Thursday, May 2, 2024

ADH, and what’s to come …

 I just wanted this to be over…. 

I’ve said that a lot in the past week, I am feeling it deep in my core, yet I can’t will it to be true.

My results came back, and the news wasn’t terrible (so they tell me) but in my overworked brain, the news also isn’t great. 

I have what are called ADH cells in my right breast. They aren’t cancer, yet but generally they turn into cancer if not detected right away. 

Freaking awesome. 

Get these things out of me. 

Like NOW.

Why is there so much waiting around a disease that takes two lives each minute in the US?? You would think things would move at warp speed. 

Ok let me backtrack and gather the science before my run away train brain leaves the station and ends up stressing us all out more. 

Atypical Ductal Hyperplasia cells are associated with an increased risk for breast cancer and therefore classified as high risk lesion but not precursor lesion. 

So again, not breast cancer, yet… but if left undetected/untreated that is likely the outcome of cells of this type. 

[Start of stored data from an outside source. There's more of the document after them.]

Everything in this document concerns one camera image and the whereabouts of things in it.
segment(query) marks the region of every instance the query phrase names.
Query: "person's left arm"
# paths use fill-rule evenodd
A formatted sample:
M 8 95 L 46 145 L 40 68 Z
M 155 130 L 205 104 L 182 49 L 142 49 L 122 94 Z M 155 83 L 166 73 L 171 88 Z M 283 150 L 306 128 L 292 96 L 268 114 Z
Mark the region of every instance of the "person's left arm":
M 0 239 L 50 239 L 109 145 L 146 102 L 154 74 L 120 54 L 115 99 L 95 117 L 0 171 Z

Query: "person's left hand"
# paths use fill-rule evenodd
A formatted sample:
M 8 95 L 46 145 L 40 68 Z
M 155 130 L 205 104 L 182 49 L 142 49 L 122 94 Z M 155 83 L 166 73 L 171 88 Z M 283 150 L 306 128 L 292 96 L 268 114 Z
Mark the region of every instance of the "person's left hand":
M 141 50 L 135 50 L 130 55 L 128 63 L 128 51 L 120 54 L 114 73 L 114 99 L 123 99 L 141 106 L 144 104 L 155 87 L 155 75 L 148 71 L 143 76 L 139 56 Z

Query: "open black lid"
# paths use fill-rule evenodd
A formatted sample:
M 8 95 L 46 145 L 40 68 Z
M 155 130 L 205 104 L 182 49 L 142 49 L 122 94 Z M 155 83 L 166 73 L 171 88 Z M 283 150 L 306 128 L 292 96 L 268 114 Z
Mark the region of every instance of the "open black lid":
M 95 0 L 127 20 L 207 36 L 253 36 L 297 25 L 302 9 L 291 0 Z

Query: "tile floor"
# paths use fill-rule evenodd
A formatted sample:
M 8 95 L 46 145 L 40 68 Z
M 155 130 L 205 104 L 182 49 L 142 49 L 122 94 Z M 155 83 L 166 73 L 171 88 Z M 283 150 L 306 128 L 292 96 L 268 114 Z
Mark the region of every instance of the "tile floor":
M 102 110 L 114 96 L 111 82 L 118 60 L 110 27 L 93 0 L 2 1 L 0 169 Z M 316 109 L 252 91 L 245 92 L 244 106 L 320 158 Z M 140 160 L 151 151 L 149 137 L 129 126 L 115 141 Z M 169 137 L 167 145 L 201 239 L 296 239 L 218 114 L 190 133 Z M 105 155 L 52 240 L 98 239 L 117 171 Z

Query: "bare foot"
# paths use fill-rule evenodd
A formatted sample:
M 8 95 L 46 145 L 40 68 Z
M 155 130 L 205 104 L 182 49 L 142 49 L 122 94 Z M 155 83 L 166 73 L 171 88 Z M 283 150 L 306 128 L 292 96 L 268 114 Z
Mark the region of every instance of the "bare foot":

I have a consultation with a surgeon for next steps in a week. Within these two weeks I have been and likely will continue going round and round emotionally and mentally preparing for the worst. 

But hey, a boob job down the road might be nice since age and gravity are not cooperating members of my age bracket.

Prepping for worst case scenarios is my survival mode, always has been. As long as I am prepared for the devastating outcomes, when they don’t happen I’m pleasantly surprised lol. 

Self torture with a side of mellow drama please.

Yes I am mentally prepping to remove parts of my body that may, long term, try to kill me; or at the very least make me incredibly sick.

I’ve seen it in real time, I know the cost associated with this unnatural disease. If I am being honest I swore I would never go through treatment knowing what I know, living through what I lived through. 

See- runaway train pulling out of the station at high speed.

Deeeep breaths. 

We aren’t there. 

I also have an appointment for the BRCA genetic testing that I have been putting off for 17 years (straight out of fear of the results) but now it seems like my age, genetics, hormones, and life are shoving me through that doorway fear or not. 

I am brave. I am brave. I am brave.

To all the women in my life: my strong, beautiful, bold, independent, loving, nurturing and all the other incredible things that you are- PLEASE put your health first. PUT OFF NOTHING.

Get the mammograms, the biopsies, the genetic testing… our bodies seem to work against us (along with the patriarchy- how fun!) and we need to be our own advocates just as we are the loud advocates for our loved ones.

I wanted this to be over, but it’s not.

 It feels like I have a road ahead of me that I knew would eventually walk. Not sure how graceful I feel, but I am clenching the good news part of this journey in my hot little fist with all my strength, leaning on my people, venting to the ears who will listen and eyes who will read as things unfold.